Saturday, July 5, 2025

In Search of Nothing

Nature abhors a vacuum. At least on the surface of Planet Earth which supports a gaseous atmosphere at a pressure of 760 mm Hg. How did we know this number? One of Galileo’s students, Torricelli, turned a tube of mercury upside down into a bowl of mercury. As long as the tube is more than 760mm long, there will be a gap of nothing at the top. It’s not an air gap. It’s a gap of Nothing.

 

Toricelli was actually looking for the mystical aether, the sacred material breathed by the gods, the fifth element, the quintessence. Supposedly it “allowed light from the stars to propagate” and was “also holding planets in their orbits”. I’m learning about this history reading through Mark Miodownik’s It’s a Gas.
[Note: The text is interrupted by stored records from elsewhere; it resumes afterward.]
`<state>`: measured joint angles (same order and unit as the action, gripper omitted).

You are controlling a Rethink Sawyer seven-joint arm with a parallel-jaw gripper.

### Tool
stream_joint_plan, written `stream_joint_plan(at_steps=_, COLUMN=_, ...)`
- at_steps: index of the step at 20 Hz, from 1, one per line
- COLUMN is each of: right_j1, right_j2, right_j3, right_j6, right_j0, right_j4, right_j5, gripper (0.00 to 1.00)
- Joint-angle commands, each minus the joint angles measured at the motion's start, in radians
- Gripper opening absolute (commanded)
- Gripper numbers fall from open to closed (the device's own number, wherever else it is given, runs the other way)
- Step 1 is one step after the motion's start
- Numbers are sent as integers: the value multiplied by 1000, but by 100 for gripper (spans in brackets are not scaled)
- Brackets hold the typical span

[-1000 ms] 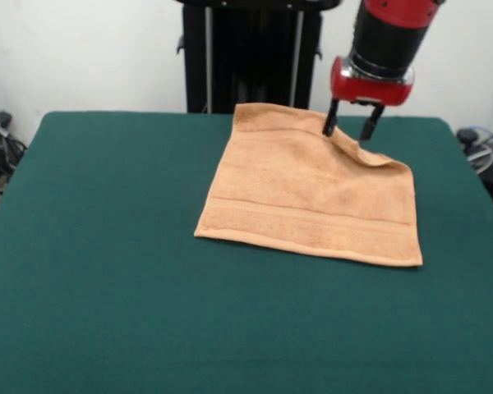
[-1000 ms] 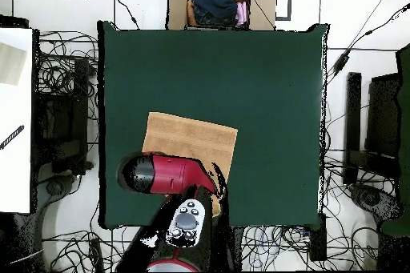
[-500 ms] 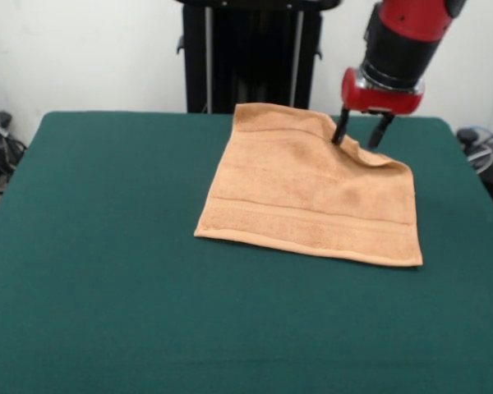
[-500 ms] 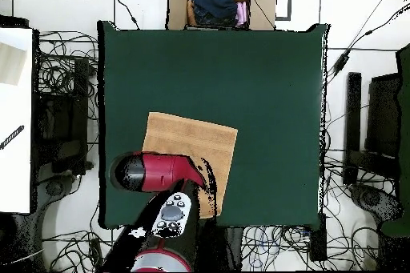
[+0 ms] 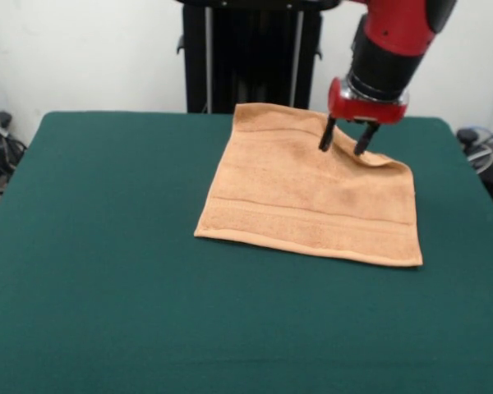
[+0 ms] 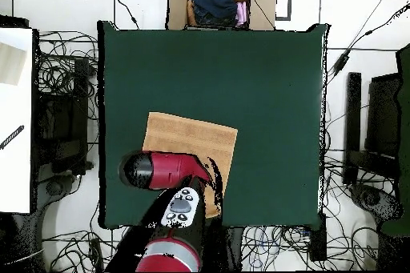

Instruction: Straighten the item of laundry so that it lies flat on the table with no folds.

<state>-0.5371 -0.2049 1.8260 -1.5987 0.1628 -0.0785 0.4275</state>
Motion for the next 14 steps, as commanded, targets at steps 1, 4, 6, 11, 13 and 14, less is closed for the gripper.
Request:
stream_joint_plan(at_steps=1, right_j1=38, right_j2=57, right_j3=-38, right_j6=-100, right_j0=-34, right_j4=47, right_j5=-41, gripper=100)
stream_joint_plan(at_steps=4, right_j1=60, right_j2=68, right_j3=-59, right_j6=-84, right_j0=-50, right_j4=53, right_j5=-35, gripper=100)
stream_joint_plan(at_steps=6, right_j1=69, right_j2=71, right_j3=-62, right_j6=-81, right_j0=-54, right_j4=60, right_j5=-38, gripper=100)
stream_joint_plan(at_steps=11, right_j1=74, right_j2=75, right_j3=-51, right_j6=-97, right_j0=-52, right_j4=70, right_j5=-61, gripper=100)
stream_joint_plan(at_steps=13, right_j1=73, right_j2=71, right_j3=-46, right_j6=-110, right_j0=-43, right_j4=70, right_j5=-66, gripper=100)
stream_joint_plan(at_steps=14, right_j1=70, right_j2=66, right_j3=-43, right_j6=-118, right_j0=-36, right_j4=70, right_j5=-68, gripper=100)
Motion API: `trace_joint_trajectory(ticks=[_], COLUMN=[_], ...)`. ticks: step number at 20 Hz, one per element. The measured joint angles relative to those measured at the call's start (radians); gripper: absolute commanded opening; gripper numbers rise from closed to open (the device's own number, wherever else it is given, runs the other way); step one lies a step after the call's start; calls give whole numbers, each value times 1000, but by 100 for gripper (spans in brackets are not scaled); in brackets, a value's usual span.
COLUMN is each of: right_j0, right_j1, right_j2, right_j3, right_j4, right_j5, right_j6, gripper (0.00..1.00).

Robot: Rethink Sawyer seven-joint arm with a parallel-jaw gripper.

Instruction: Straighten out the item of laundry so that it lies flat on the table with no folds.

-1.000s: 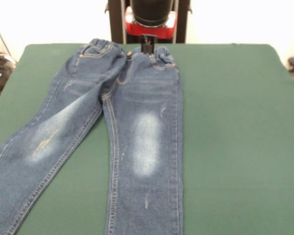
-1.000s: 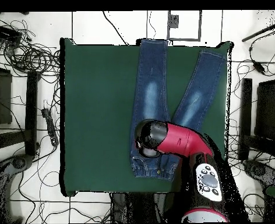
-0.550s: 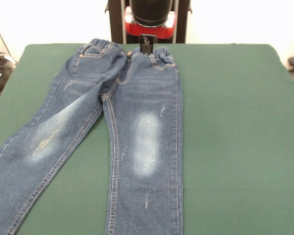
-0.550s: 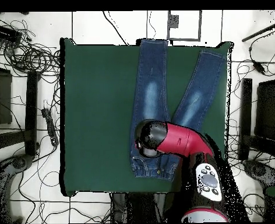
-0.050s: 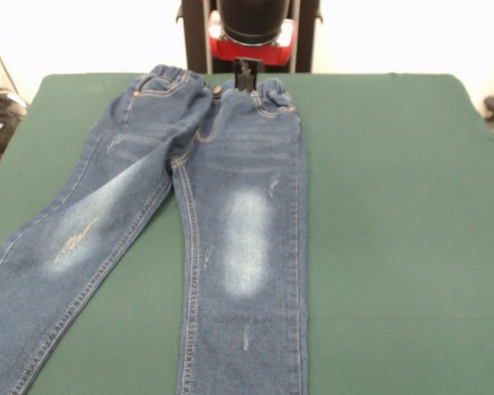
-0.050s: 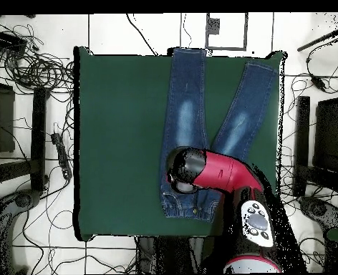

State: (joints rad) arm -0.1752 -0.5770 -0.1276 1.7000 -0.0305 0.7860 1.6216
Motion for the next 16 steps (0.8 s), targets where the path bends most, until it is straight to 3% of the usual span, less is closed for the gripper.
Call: trace_joint_trajectory(ticks=[9,16], right_j0=[-18,-73], right_j1=[-6,-20], right_j2=[3,15], right_j3=[4,19], right_j4=[0,0], right_j5=[-9,-126], right_j6=[0,0], gripper=[0,0])
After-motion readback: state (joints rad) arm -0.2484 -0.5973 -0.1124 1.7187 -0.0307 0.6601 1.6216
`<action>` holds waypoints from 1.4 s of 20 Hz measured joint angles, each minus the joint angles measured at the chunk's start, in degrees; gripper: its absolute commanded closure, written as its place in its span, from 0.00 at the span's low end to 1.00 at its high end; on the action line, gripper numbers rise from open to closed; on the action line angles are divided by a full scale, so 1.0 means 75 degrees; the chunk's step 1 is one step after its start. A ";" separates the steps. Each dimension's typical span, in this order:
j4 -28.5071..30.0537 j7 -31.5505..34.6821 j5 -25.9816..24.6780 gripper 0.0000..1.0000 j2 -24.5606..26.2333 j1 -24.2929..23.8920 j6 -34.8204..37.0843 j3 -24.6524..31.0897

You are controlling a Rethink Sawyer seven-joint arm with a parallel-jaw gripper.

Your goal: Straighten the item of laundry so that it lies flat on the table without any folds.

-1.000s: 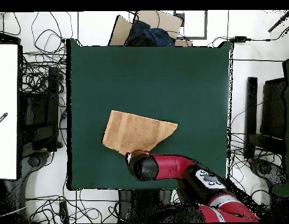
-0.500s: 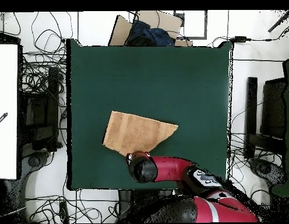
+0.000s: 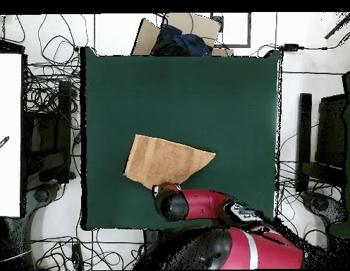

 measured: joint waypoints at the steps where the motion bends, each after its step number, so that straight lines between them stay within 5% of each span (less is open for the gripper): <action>1: 0.0000 0.0000 0.0000 0.00 0.0000 0.0001 0.0000 -0.0001; 12: -0.0006 0.0000 -0.0031 0.00 0.0042 0.0046 -0.0127 -0.0031; 13: -0.0006 0.0000 -0.0039 1.00 0.0047 0.0061 -0.0155 -0.0035; 28: 0.0077 0.0000 -0.0137 1.00 0.0009 0.0648 -0.0834 -0.0478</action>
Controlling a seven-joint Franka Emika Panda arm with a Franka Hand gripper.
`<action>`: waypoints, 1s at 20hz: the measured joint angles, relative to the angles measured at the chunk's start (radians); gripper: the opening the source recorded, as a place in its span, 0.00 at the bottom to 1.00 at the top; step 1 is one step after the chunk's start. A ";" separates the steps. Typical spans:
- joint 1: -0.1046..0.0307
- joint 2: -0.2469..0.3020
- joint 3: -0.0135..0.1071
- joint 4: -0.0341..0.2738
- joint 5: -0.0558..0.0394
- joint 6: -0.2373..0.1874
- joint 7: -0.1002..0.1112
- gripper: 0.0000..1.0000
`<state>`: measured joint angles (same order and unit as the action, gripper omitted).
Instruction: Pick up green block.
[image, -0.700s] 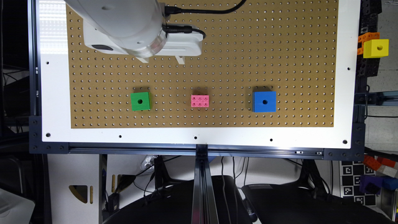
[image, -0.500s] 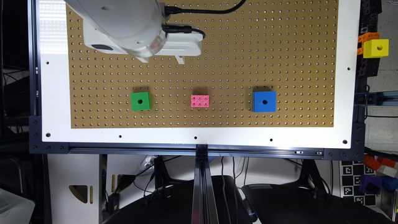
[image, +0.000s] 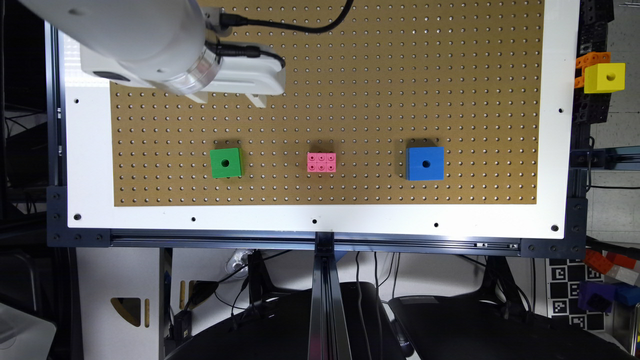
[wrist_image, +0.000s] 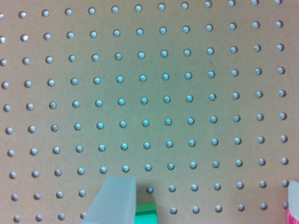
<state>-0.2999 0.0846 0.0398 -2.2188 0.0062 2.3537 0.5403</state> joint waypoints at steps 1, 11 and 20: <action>-0.001 0.017 0.000 0.019 -0.0001 0.000 0.000 1.00; -0.028 0.117 0.000 0.133 -0.0073 -0.002 -0.016 1.00; -0.047 0.123 0.000 0.148 -0.0129 -0.002 -0.031 1.00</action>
<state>-0.3466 0.2079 0.0394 -2.0704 -0.0067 2.3522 0.5094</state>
Toricelli had finally isolated the aether, a quest of the alchemists, some of whom thought it associated with the philosopher’s stone that would balance the four humours and cure all illnesses. Perhaps it could even prevent death. No wonder that Voldemort coveted it.

 




The trick to creating vacuum is to pump out all the air molecules from a closed container. That container must be truly air-tight. No leaks! Miodownik writes: “We take the accuracy and intricacy of screws, gaskets and valves for granted today. In the seventeenth century such precision engineering was just beginning.” What shot vacuum to fame was the famous demonstration at Magdeburg by Otto von Guericke. He didn’t use the chemical techniques of the alchemists. He just used mechanics to make an airtight pump. Once the air was pumped out of two hemispheres cupped into a sphere not held together by any other means, two teams of eight horses each could not pull the hemispheres apart.

 

What are the properties of Nothing? Now that scientists could reliably make it. They could start running tests. No living thing survived. (Oxygen was yet to be discovered.) Sound does not travel through vacuum, although light does, and magnetism is unaffected. Turns out that metal wires will glow hot in an enclosed vacuum tube when a voltage is applied, and  Voila! Electric lighting is invented! Even if the wire breaks, you can sometimes get electricity to flow. (Electrons leap across but they didn’t know that yet!) This led to vacuum tubes. And now you have TV. Once you’ve mastered manufacturing silicon chips in vacuum conditions, you now have computers and all manner of smart devices. Who would have anticipated that Nothing would be so important!

 

Miodownik also relates the now-familiar story of the discovery of the noble or inert gases. They upended Mendeleev’s Periodic Table. It took painstaking evidence to show that they existed. They weren’t just Nothing even though they seemed to have no chemical reactivity. How were the noble gases discovered? Rayleigh was unhappy with the imperfections of the masses of the chemical elements. They almost followed a beautiful mathematical pattern, but not quite, and so he decided to measure their masses again with high precision. This is much harder than it sounds. You needed to create a vacuum in a flask and weigh it, then pipe the gas in and weigh it again. But the pressure, temperature, and humidity of the room can affect this measurement. You needed to more than triple-check everything. Most scientists didn’t believe Rayleigh, even after Ramsay provided an independent confirmation. Eventually argon was joined by helium, neon, krypton and radon. Chemistry’s 1904 Nobel Prize went to Ramsay for his discoveries. And eventually scientists and engineers found uses for all these gases that at first glance did Nothing!